[SERVER-39680] Maintain the oldest active transaction timestamp only with the transaction table Created: 19/Feb/19  Updated: 29/Oct/23  Resolved: 07/Mar/19

Status: Closed
Project: Core Server
Component/s: Replication
Affects Version/s: None
Fix Version/s: 4.1.9

Type: Task Priority: Major - P3
Reporter: Siyuan Zhou Assignee: A. Jesse Jiryu Davis
Resolution: Fixed Votes: 0
Labels: None
Remaining Estimate: Not Specified
Time Spent: Not Specified
Original Estimate: Not Specified

Issue Links:
Depends
is depended on by SERVER-39792 Update the txn table for the first op... Closed
is depended on by SERVER-40013 upgrade downgrade support for config.... Closed
is depended on by SERVER-40018 Remove ServerTransactionsMetrics::get... Closed
Duplicate
is duplicated by SERVER-39828 Track the first timestamp of transact... Closed
Related
related to SERVER-39829 Consider in-progress transactions whe... Closed
related to SERVER-39989 Use a config.transactions find comman... Closed
is related to SERVER-36494 Prevent oplog truncation of oplog ent... Closed
is related to SERVER-39679 Add callback to replication when stor... Closed
is related to SERVER-39813 Add the oldest required timestamp int... Closed
Backwards Compatibility: Fully Compatible
Sprint: Repl 2019-03-11
Participants:

 Description   

The current plan for Prepare Support for Transactions uses an in-memory data structure to maintain the oldest active transaction timestamp. Instead, we can store the first oplog entry's timestamp of a transaction in the transaction table. Thus the transaction table has all necessary information to calculate the oldest active transaction timestamp.

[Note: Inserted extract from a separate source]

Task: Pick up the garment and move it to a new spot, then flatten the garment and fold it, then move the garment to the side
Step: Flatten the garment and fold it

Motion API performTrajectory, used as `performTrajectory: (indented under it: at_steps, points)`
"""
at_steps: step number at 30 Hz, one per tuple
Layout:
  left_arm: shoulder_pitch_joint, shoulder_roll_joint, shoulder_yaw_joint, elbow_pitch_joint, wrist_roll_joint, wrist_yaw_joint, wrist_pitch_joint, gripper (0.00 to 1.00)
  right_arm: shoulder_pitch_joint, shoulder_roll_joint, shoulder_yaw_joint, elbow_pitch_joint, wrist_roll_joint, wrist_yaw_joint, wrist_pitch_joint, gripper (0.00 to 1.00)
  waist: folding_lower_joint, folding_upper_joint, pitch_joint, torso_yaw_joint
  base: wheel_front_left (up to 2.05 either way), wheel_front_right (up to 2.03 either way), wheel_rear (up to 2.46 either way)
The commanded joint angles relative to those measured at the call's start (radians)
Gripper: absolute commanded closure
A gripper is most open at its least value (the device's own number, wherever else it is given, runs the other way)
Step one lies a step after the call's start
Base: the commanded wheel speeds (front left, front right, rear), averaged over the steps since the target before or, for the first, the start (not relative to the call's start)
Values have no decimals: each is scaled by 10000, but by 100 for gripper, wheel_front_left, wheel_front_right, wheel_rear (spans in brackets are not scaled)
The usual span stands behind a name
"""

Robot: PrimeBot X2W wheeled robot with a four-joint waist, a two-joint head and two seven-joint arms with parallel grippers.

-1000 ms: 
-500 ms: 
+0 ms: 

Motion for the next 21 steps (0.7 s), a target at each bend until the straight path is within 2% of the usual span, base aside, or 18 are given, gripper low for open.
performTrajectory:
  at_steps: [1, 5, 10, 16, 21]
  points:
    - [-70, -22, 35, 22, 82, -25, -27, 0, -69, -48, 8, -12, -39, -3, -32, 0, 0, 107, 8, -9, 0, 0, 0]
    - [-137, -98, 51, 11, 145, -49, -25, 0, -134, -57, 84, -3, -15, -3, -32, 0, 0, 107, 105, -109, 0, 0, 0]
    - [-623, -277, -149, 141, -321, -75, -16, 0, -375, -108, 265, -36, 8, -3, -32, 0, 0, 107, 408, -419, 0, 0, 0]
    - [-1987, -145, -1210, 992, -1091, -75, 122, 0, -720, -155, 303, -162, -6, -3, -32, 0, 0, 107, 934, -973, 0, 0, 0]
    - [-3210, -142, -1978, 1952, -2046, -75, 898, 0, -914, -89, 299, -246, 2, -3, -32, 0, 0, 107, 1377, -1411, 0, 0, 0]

With SERVER-39679, this calculation may be done only when a checkpoint is taken or an initial sync starts, so its performance isn't a big concern. The updates on the transaction table are timestamped, so calculating the oldest require timestamp is just a read at the checkpoint's timestamp.

If table scan's performance isn't good enough, we can add an index on the "firstTimestamp" field. The index can be a partial index on "firstTimestamp" when a new "active: true" field exists, so that retryable writes and finished transactions don't affect the performance.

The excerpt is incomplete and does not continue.